Si l'expérience est pour l'instant assez vide (aucun véhicules, peu de faune ou de flore), on ne peut en revanche que saluer les initiatives prises par la communauté qui, déjà, s'empare du concept sur les serveurs privés et propose tournois de boxe et autres roleplay assez poussés. Toutefois, l'architecture même des serveurs pose actuellement problème et les lags sont légion, tant sur les serveurs officiels que privés. Le plus gros défaut du titre est en revanche beaucoup plus difficile à corriger : la lourdeur de ses interfaces. Aucune explication ne viendra vous apprendre à débuter et les premières heures, si elles sont effectuées sans guide, sont un véritable calvaire d'autant plus que l'ergonomie ne fait pas de cadeau. Entre les équipements en holster, les objets dans la main, la gestion archaïque de l'inventaire et les crafts peu intuitifs de prime abord, tout ou presque semble avoir été pensé pour ne laisser aucune place à l'erreur et larguer les impatients. Vous passerez donc votre temps à perdre des objets parce que vous en avez saisi un autre, à réorganiser vos différents espaces de stockage et à trimbaler à la main divers paquets d'objets, préalablement regroupés, en vue de construire différentes choses. Il y a pourtant du génie dans cette approche, encore une fois très logique, qui vous forcera à optimiser l'espace et le temps de craft, en choisissant méthodiquement quels ingrédients seront les plus faciles à obtenir par rapport à votre inventaire actuel pour construire tel ou tel objet. Mais l'émerveillement face à de telles features, sporadiquement dispersés dans un tout qui oublie le fun, n'est que de courte durée et sera très vite rattrapé par un aspect rébarbatif qui marque Scum au fer rouge.
Points forts
- Franchement agréable à l'oeil
- Une gestion très (trop ?) poussée du métabolisme humain
- Un switch entre survie et affrontements PVP bien pensé
- D'excellentes idées en matière de gameplay (notamment au niveau du craft et de l'infiltration)
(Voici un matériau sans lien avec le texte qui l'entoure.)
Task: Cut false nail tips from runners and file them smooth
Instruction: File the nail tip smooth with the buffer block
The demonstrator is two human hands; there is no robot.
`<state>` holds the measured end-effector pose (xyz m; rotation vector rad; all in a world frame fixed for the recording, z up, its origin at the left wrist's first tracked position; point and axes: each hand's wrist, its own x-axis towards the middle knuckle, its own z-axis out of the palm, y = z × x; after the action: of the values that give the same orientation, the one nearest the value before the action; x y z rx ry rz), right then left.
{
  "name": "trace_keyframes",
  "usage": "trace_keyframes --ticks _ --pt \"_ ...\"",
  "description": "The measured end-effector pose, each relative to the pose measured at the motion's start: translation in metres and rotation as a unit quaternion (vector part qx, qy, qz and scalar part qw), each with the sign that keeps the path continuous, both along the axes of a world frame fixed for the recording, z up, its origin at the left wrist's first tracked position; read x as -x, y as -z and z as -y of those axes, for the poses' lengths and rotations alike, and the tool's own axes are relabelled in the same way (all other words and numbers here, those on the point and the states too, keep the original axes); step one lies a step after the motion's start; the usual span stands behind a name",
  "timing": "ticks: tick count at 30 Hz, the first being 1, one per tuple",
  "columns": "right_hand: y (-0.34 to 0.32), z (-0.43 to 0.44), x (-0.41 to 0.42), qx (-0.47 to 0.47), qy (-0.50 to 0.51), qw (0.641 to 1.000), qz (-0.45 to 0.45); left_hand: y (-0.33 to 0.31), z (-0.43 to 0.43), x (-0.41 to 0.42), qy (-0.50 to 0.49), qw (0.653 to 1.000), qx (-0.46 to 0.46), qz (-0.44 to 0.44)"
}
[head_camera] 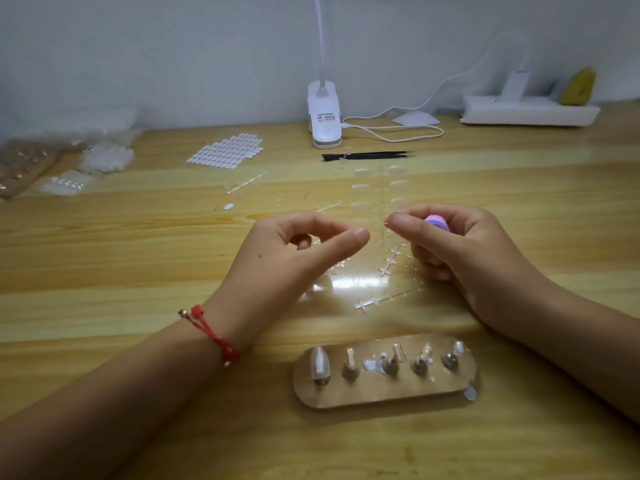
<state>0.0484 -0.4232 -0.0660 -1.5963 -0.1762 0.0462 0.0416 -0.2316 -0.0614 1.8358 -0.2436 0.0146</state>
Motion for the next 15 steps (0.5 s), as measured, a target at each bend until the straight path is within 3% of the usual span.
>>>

- Une bonne ambiance générale sur les serveurs
Points faibles
- Des interfaces très lourdes et peu intuitives
- Des routines de jeu répétitives
- Une optimisation des serveurs limitée au début de l'early access
- Manque évident de contenu
- Un gros potentiel pour l'instant inexploité
Réaliste, et c'est sans doute là son plus gros atout, Scum nous embarque en ce début d'Early Access dans une aventure survivaliste et multijoueur qui ne vous laissera jamais de marbre. Doté d'excellentes idées et d'une philosophie forçant le joueur à être méthodique et organisé, le titre de Gamepires brille par son concept et, de temps en temps, par l'ingéniosité de son exécution. Pour autant, l'état actuel du titre n'est pas des plus reluisants : on tourne très vite en rond et la lourdeur des interfaces et de l'inventaire va de pair avec la faible optimisation des serveurs, rendant l'expérience intéressante mais très vite insuffisante si l'on reste cantonné à la routine survie/craft/PVP. Le potentiel est pourtant bien là, et les serveurs privés roleplay le prouvent bien, mais le travail à abattre pour rendre le jeu plus abordable et plus fourni en contenu reste à l'heure actuelle conséquent.